Topics

| pdf version

About the Splunk Admin Manual

How Splunk Works


Splunk > The IT Search Company

  • Search and navigate IT data from applications, servers and network devices in real-time.
  • Download Splunk

Localized Splunk documentation

Looking for Splunk documentation in other languages?

Files and directories

This documentation does not apply to the most recent version of Splunk.

This documentation applies to the following versions of Splunk: 3.3 , 3.3.1 , 3.3.2 , 3.3.3 , 3.3.4 , 3.4 , 3.4.1 , 3.4.2 , 3.4.3 , 3.4.5 , 3.4.6 , 3.4.8 , 3.4.9 , 3.4.10 , 3.4.11 , 3.4.12 , 3.4.13

Files and directories

Point Splunk at a file or a directory. If you specify a directory, Splunk consumes everything in the directory. Splunk has two different file input processors: monitor and batch. For the most part, use monitor to input all your data sources from files and directories. The only time you should use batch is to load a large archive of historical files. Read on for more specifics.

Monitor

Specify a path to a file or directory and Splunk's monitor processor consumes any new input. You can also specify a mounted or shared directory, including network filesystems, as long as the Splunk server can read from the directory. If the specified directory contains subdirectories, Splunk recursively examines them for new files.

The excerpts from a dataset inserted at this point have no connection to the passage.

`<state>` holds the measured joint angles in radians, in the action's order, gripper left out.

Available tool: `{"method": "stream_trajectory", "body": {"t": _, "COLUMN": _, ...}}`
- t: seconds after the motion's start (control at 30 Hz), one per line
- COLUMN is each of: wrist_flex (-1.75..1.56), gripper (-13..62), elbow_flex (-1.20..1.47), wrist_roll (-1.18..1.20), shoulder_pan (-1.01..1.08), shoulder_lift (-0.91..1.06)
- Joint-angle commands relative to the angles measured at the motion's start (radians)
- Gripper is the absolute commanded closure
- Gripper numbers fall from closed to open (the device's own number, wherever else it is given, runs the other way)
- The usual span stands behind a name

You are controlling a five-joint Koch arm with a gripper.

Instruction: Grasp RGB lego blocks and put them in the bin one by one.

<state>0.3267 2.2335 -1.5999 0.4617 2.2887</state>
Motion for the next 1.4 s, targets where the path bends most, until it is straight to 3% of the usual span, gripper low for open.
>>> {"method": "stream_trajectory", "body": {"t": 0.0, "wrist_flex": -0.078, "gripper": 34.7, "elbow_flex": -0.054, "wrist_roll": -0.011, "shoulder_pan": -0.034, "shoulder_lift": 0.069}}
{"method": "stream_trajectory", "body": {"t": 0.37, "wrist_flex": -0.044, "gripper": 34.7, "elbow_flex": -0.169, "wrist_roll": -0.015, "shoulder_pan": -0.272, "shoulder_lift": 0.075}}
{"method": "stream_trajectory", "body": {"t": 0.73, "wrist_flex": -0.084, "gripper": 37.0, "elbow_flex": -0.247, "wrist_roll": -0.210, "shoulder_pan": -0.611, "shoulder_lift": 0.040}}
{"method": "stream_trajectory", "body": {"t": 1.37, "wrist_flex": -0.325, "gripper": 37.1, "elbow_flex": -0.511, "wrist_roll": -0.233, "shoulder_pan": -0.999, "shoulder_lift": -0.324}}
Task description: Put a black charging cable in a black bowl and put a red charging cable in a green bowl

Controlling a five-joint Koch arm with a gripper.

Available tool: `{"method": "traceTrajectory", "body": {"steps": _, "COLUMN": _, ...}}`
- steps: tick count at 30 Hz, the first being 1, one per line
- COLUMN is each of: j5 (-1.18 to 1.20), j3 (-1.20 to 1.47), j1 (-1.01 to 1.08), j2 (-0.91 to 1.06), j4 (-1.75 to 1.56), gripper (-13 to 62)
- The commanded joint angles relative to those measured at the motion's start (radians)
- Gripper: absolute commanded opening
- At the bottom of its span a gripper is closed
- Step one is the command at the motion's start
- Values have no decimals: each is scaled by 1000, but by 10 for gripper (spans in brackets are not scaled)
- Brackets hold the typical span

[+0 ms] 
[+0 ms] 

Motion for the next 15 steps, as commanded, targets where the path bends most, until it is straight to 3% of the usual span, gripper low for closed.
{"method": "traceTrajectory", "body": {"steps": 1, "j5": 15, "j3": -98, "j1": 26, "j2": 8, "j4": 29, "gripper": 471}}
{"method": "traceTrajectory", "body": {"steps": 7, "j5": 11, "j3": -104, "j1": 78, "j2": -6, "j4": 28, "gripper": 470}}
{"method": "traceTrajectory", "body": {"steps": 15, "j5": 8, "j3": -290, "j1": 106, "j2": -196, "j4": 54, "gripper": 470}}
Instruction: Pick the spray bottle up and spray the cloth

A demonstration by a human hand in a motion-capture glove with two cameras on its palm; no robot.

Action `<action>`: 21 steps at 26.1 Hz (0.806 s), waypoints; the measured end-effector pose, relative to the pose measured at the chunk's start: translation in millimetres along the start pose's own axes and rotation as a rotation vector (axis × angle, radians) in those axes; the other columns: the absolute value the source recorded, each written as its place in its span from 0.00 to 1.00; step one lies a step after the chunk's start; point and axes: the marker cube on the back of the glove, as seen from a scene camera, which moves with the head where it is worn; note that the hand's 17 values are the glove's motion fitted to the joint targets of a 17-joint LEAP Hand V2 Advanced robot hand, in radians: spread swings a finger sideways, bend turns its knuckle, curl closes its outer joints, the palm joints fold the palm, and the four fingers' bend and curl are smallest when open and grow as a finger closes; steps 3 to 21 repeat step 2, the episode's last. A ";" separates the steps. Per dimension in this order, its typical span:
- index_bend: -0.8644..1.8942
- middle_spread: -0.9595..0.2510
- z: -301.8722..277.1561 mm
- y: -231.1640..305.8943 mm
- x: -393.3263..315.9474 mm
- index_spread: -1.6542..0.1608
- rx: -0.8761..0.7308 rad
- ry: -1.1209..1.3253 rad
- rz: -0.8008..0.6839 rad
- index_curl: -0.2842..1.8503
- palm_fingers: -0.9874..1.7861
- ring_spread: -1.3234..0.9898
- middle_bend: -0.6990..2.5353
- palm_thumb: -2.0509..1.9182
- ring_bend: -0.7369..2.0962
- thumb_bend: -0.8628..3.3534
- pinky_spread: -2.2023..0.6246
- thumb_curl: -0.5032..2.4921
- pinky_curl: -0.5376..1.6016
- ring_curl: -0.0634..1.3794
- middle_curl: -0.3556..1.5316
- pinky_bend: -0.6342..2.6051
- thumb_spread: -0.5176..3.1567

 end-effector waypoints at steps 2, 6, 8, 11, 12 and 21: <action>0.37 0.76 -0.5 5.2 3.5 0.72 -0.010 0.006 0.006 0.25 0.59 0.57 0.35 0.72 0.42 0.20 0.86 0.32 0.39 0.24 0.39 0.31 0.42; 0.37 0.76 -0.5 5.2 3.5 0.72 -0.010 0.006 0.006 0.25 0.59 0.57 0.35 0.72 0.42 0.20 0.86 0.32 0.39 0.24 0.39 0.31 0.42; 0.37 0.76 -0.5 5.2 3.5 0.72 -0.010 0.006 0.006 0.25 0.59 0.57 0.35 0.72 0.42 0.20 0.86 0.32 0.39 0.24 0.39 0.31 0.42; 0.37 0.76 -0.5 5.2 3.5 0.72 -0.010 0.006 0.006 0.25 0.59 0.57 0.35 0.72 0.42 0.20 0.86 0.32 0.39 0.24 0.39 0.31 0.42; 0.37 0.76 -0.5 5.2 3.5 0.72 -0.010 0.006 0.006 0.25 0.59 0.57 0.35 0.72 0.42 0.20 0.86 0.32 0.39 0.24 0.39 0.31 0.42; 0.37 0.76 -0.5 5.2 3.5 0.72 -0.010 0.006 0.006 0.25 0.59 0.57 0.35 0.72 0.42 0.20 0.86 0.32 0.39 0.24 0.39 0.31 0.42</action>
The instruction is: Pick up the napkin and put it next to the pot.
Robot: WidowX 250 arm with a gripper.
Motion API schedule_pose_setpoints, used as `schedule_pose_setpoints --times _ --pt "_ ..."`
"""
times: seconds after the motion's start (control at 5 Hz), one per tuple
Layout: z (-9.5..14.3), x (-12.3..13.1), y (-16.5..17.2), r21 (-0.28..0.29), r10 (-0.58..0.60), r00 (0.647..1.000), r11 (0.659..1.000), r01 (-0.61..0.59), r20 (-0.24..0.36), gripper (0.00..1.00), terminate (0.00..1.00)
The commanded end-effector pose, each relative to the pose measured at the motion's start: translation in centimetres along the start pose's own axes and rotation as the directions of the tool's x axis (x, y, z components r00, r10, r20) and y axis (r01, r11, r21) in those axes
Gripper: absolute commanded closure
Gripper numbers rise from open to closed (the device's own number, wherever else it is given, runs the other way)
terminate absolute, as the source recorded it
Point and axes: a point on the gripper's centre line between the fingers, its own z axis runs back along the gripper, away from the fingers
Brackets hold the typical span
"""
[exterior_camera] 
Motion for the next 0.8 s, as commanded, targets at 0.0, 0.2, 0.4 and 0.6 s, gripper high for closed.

Splunk checks for the file or directory specified in a monitor configuration on Splunk server start and restart. If the file or directory specified is not present on start, Splunk checks for it again in 24 intervals from the time of the last restart. Subdirectories of monitored directories are scanned continuously. To add new inputs without restarting Splunk, use Splunk Web or the command line interface. If you want Splunk to find potential new inputs automatically, use crawl.

When using monitor:

  • On most operating systems, files can be opened or closed for writing. With the exception of Windows, Splunk consumes files even if they're still being written to by the operating system.
  • Files or directories can be included or excluded via whitelists and blacklists.
  • Upon restart, Splunk continues processing files where it left off.
  • Splunk decompresses archive files before it indexes them. It can handle the following common archive file types: .tar, .gz, .bz2, .tar.bz2 , and .zip.
  • Splunk detects log file rotation and does not process renamed files it has already indexed (with the exception of .tar and .gz archives; for more information see "Log file rotation" in this manual).
  • The entire dir/filename path must not exceed 1024 characters.
  • Set the sourcetype for directories to Automatic. If the directory contains multiple files of different formats, do not set a value for the source type manually. Manually setting a source type forces a single source type for all files in that directory.
  • Removing an input does not stop the the input's files from being indexed. Rather, it stops files from being checked again, but all the initial content will be indexed. To stop all in-process data, you must restart the Splunk server.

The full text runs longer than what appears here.